Saturday, October 30, 2004

Presidential Predictions


I've read scanned a lot of blog posts from around the web this afternoon, and saw a lot of predictions made by a lot of people. The one that caught my eye was Gale Winds' at Winds of Change. Her answers are posted here, and after reading mine I encourage you all to read hers, then return here and post your answers (or link backs).

1. Who will receive the majority of the popular vote - Kerry or Bush?
2. Who will receive the majority of electoral votes - Kerry or Bush?
3. Will we know who the next President is on Nov. 3rd?
4. Are you confident that the elected candidate will actually become our next President? If not, what is the most likely scenario for one of the candidates to become our next President through illegitimate means?
5. Where and how do you plan to watch the election returns?
6. What do you think will happen if there is a repeat of 2000 and a perception that the election has been stolen? What will you personally do if this is the case?
7. If you are a Kerry supporter and Bush stays in the WH - what will you do for the next 4 years?
Clearly, what I see in Gale's questions are a pattern of bias, and she is certainly entitled to her positions.

Here are my predictions:

1) Hard to predict, but I will say Senator Kerry will earn this distinction. Knowing the rampant fraud involved in voter registration, and the lackadaisical maintenance of these voter rolls (i.e.: I moved from NYC 12 years ago, and I am still listed as a valid voter), I predict that many more 'votes' will be cast for Sen. Kerry. Cities like Cincinnati and Philadelphia have at least as many registered Democrats as they have population, per the census, so there's got to be fraud going on here. Oddly enough, most of these over-votes will be registered in counties that are overwhelming Democrat, so I don't believe this will affect the more important vote count, that of the Electoral College. Of course, if military absentee ballots are properly counted, this prediction may be for naught, as that will move the count back towards President Bush.
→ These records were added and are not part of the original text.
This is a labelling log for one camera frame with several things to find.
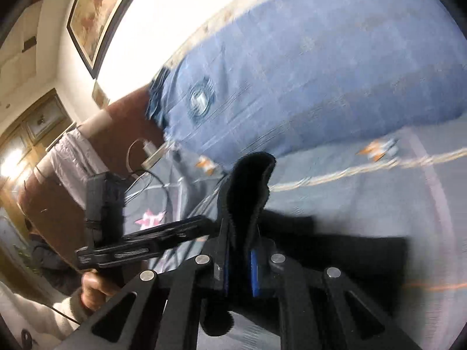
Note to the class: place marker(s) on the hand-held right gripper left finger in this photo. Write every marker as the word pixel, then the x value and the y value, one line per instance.
pixel 226 267

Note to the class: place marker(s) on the person's left hand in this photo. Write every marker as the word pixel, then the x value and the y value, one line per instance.
pixel 95 288

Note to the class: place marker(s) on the white plastic cover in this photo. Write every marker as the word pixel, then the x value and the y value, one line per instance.
pixel 73 160

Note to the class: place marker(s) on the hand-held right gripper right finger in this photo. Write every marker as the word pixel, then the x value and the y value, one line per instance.
pixel 255 270

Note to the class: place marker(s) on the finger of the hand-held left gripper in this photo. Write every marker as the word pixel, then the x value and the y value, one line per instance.
pixel 171 228

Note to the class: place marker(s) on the wooden cabinet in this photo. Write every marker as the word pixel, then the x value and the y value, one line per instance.
pixel 36 125

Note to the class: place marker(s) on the dark cloth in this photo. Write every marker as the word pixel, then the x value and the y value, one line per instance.
pixel 49 260

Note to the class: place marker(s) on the small framed picture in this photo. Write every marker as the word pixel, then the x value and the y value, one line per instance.
pixel 100 94

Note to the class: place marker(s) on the large framed wall picture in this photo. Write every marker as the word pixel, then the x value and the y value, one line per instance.
pixel 99 9

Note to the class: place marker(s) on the brown headboard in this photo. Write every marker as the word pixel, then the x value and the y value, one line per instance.
pixel 122 124

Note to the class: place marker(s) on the person's left forearm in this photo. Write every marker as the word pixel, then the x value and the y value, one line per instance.
pixel 36 322

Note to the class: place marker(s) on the grey patterned bed sheet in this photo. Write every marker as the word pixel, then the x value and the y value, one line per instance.
pixel 365 207

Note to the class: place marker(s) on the white power strip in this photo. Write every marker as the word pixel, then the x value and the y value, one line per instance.
pixel 154 159

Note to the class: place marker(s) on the white charger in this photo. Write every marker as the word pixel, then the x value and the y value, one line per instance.
pixel 148 148

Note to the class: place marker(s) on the blue plaid pillow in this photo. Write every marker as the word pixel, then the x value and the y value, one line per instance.
pixel 310 80
2) President Bush will win the EC. I say this with confidence, as the whole idea of the EC is to balance the cities against the rural areas, and that will prevent demagogues from running over the rest of the country.
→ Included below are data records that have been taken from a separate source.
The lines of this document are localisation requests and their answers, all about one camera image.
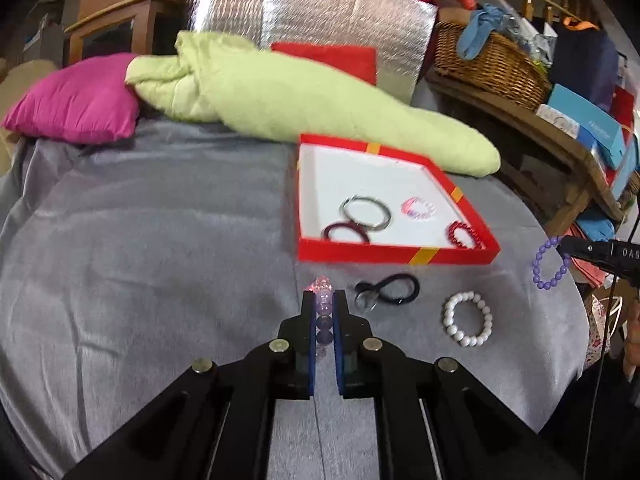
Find pink clear bead bracelet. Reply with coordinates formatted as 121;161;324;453
402;196;437;221

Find floral paper bag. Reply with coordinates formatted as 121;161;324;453
584;294;626;372

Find wicker basket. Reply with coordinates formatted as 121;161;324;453
432;22;552;112

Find salmon pink bags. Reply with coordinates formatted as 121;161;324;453
565;220;618;288

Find black hair tie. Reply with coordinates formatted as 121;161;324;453
354;274;421;310

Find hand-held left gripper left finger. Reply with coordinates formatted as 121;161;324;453
65;290;321;480

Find silver metal bangle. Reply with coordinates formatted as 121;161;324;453
340;193;392;231

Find black cable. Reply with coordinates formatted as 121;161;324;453
586;282;623;461

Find red bead bracelet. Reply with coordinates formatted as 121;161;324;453
445;220;486;251

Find wooden bench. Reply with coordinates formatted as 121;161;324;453
425;70;640;237

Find clear lilac bead bracelet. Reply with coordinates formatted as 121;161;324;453
302;274;335;361

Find light blue cardboard box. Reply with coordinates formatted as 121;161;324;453
547;84;629;170

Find light green quilt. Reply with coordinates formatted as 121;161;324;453
125;30;502;177

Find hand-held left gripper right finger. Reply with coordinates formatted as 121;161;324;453
334;290;566;480

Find dark red bangle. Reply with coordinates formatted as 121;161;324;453
322;220;372;246

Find person's right hand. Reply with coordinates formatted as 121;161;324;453
621;305;640;382

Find silver foil insulated box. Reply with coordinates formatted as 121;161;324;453
187;0;437;102

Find red paper bag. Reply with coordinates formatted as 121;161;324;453
611;85;637;133

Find navy blue bag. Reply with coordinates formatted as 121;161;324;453
550;20;619;107

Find blue cloth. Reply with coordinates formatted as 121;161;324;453
456;6;517;61

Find white patterned box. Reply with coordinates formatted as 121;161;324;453
537;104;584;137

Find white bead bracelet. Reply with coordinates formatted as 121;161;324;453
442;291;495;348

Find purple bead bracelet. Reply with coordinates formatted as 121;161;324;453
531;236;572;291

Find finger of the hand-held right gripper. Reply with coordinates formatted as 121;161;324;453
557;236;613;268

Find red shallow cardboard box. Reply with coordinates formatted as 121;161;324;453
296;132;502;266

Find wooden cabinet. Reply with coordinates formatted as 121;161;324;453
64;0;168;67

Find magenta pillow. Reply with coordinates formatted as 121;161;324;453
2;52;142;144

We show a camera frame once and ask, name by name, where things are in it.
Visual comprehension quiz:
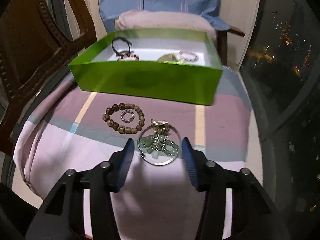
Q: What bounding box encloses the black wristband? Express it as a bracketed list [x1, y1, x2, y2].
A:
[112, 37, 132, 57]

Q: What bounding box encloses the silver bangle with charms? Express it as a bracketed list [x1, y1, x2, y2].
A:
[138, 120, 181, 167]

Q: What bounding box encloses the pink cushion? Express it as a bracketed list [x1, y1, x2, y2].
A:
[117, 9, 217, 43]

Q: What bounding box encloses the small silver beaded ring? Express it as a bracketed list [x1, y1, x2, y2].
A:
[120, 110, 135, 123]

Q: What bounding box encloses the pink striped table cloth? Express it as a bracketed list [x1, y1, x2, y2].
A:
[12, 66, 263, 240]

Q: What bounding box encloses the dark wooden armchair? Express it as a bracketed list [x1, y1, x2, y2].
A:
[216, 27, 246, 65]

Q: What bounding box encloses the carved wooden chair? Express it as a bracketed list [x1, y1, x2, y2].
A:
[0, 0, 97, 155]

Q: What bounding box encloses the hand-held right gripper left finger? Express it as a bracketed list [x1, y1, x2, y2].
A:
[26, 138, 135, 240]

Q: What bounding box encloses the pink bead bracelet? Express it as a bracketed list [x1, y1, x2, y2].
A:
[178, 50, 200, 62]

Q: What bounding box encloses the green cardboard box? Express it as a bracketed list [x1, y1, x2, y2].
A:
[68, 28, 223, 106]

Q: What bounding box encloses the brown wooden bead bracelet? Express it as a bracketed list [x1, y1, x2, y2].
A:
[101, 102, 146, 133]

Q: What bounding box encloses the dark red bead bracelet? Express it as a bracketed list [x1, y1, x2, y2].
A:
[116, 53, 140, 62]

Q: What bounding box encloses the glass window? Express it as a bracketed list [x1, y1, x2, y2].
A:
[239, 0, 320, 215]

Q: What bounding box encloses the cream shell bracelet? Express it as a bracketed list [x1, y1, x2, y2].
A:
[157, 53, 181, 62]

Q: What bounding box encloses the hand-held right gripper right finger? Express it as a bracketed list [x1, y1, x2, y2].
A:
[182, 137, 285, 240]

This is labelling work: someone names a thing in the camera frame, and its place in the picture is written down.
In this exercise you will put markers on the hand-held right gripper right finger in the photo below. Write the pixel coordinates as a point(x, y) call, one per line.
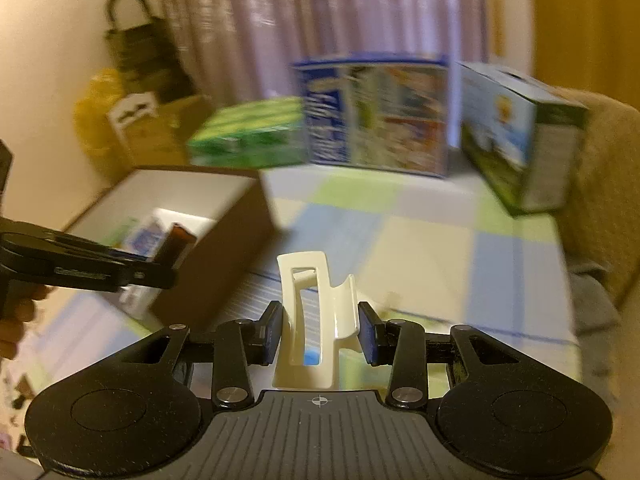
point(367, 332)

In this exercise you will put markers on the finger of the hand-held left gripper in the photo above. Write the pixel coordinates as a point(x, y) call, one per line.
point(110, 256)
point(140, 278)

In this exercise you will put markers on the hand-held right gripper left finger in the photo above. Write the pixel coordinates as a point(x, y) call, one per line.
point(272, 332)

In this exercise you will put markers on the small green box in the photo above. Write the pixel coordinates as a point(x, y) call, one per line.
point(120, 232)

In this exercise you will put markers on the white hair claw clip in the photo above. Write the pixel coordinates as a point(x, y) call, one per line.
point(300, 320)

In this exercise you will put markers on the small dark blue box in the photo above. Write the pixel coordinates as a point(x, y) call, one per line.
point(145, 237)

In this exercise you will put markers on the small brown object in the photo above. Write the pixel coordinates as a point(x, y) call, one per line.
point(175, 242)

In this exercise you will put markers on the brown cardboard box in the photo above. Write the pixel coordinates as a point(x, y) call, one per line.
point(225, 240)

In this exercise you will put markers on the person's left hand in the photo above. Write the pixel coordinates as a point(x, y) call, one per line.
point(17, 315)

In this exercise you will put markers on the checked tablecloth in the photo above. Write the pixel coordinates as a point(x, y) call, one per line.
point(425, 260)

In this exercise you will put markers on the tan shipping carton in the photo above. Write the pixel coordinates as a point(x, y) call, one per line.
point(155, 130)

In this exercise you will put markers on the yellow plastic bag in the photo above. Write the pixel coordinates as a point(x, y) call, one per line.
point(95, 120)

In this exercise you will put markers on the green drink carton pack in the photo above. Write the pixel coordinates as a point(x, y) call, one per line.
point(245, 135)

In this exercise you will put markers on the black bag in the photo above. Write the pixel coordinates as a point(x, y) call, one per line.
point(145, 60)

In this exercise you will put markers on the blue milk carton case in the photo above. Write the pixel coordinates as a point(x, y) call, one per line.
point(375, 115)

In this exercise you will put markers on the green cow milk case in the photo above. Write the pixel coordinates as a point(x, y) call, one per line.
point(515, 140)

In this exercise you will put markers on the quilted beige chair cover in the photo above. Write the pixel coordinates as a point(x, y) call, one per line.
point(600, 185)

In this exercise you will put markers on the pink sheer curtain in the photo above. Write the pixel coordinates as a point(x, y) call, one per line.
point(300, 10)

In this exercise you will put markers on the wooden door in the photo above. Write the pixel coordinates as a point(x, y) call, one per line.
point(585, 20)
3) Probably not. As the DNC has long promised a gang of lawyers to stand ready at polling places around the nation (and, yes, the RNC is planning to counter them as well!) we won;t know right away, short of a landslide one way or other. Frankly, while at one time I could envision such a repeat of Ronald Regan's elections, few pundits suggest it would be possible today.

4) This question presumes there was an illegitimate president elected in 2000. Since there is no evidence of this, no evidence of disenfranchised Florida voters (so say the NY Times, others), and since the SCOTUS did not decide the election, but in fact told the State of Florida to simply follow its own laws, this question is moot.

5) Last time, I was on business travel. Actually, I was staying in a hotel near my office, but not, in fact, 'on travel.' In those days I stayed in town one night a week to curb commuting hours (2 hour commute). I stayed late at work, went bowling with friends, and returned to my hotel room. Little did I to stay up til dawn watching the returns! This time, as I start a new job on Monday, I'll be home watching FNC and turning in long before the final tallies are in. On the upside, I plan to be up at 4AM, so I will of course check in then.

People say FNC is biased, and MSNBC claims 'America will be watching the returns here'. A pity that FNC beat out CNN & MSNBC (COMBINED) in ratings throughout the debates. Could it be that a) FNC is fair and/or b) the others don't provide coverage worthy of watching?


6) As I said in #4, the election wasn't stolen. However, if there is a perception, it will go to the courts, of course. In the end I will accept what is decided, one way or other. I found the 1992 campus's campaign (so much for spell checker!) of then Governor Bill Clinton to be as distasteful as any, but I called him President nonetheless (admittedly, I began to refer to him as 'the impeached President Clinton', which was only fair). I don't understand this idea that violence in the face of a political defeat; it is inappropriate, under any circumstance. However, if President Bush should lose re-election, I will resolve myself to pay more taxes, have the nation return to the days of President Carter (as far as world view goes), and fight tooth and nail against any nationalized medical program.

7) Moot question again. As I said in #6, I pretty much identified what I plan to do. Many people threaten to move out of the country. If even one of the Hollywood star who predicted they would do the same in 2000 did, I would give credence to one ordinary person's prediction. If you don't like something that happens in our government, you petition to change it. But just because you do petition there's no guarantee it will happen. Gotta decide which nation is the freest, the best to live. If you can point to another nation, by all means speak up!